I was looking through your blog, and I found it interesting, and inspiring to me, so I thought why not leave you a comment.

I have a blog also obviously and would like to invite you to become my blog friend.

Maybe you can become my pal, and follow, and I can also follow you, if that is okay.

Well I hope to hear from you soon... :)

Dalifan said...

Hi Jesse!

I'm good, and I'm also quite happy to honour your request;-)

I just went and took a look at your blog and added it to the blogs that I've been following. I do like how you think. This is great;-)

Thanks Jesse!

SF Girl said...

Great post, Teresa!

Here are some reasons why I think formal training in any discipline is worthwhile, including the arts:

One is LANGUAGE... When I trained in the sciences, I learned a unique language that allowed me to express my science meaningfully to other scientists without ambiquity or confusion or misunderstanding. (this is what is at the root of using Latin names in botony). This is powerful and relevant in the arts as well... which leads me to reason #2:

Two is TEACHING: when you are in the position as master to guide novices beginning in the arts, there are core and fundamental aspects and tools that help the student achieve what they set out to achieve. I remember George Lucas explaining why he was re-doing the Star Wars series--because the technology and tools of his art had finally caught up to his imagination and vision to express it on film. It is the same here. When I watched you give our friend an impromptu lesson in colour, you were using what you'd learned in art training to convey to her your understanding of the use of the colour wheel. Without the formal training in the often mundane area of technique, you would have to rely on your intuition and buried self-knowledge, which is often hard to reach.
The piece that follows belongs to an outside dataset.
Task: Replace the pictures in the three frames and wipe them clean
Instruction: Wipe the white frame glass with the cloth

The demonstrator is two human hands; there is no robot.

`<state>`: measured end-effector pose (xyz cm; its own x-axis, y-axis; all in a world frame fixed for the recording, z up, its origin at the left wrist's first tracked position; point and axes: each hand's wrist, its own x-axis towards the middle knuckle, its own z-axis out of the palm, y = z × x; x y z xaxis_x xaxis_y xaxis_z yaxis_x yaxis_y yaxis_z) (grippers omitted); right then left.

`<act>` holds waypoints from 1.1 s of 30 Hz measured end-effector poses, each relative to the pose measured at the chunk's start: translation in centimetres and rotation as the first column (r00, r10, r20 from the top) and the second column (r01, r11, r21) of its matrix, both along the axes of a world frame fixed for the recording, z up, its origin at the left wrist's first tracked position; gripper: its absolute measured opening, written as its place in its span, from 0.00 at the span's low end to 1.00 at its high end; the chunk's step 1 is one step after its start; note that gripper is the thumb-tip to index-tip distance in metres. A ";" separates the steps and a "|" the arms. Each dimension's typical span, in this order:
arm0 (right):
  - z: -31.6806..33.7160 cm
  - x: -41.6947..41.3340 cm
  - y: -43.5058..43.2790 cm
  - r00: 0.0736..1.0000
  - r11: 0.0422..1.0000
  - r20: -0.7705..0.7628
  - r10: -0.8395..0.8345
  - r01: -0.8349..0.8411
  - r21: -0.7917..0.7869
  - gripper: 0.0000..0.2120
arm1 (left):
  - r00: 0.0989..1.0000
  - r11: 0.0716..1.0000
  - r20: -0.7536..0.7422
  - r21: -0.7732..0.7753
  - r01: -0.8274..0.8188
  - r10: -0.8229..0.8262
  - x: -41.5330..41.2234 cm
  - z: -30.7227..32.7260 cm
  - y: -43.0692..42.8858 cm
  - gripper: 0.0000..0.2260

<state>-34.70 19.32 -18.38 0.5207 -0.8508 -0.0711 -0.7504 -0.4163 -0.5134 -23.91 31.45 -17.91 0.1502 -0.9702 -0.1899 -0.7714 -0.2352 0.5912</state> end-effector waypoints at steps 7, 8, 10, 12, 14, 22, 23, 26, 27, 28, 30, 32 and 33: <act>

Three is MASTERING: Of course, we all know that once we learn these core "rules" and master our art, we toss them out and express our own voice, unbridled, and unfettered by prosaic constaints. But when we teach others, these are good to know (like the scales in music, the colours in art, the grammar in writing). As masters in our field, understanding the building blocks of our expressive pursuits gives us the means to go beyond the mundane into excellence. I submit that it is only when we realize from where we have come that we are free to soar to the heavens, where every artist must go.

And while we're on the subject of art expression and the language of art, your readers might wish to visit my blogpost on this subject on The Alien Next Door.
This one on art as metaphor in both painting and writing:
and this one on dreams and perceptions:

p.s. nice photos too!

Dalifan said...

As always, wonderful and informative comments Nina! Thanks for commenting;-)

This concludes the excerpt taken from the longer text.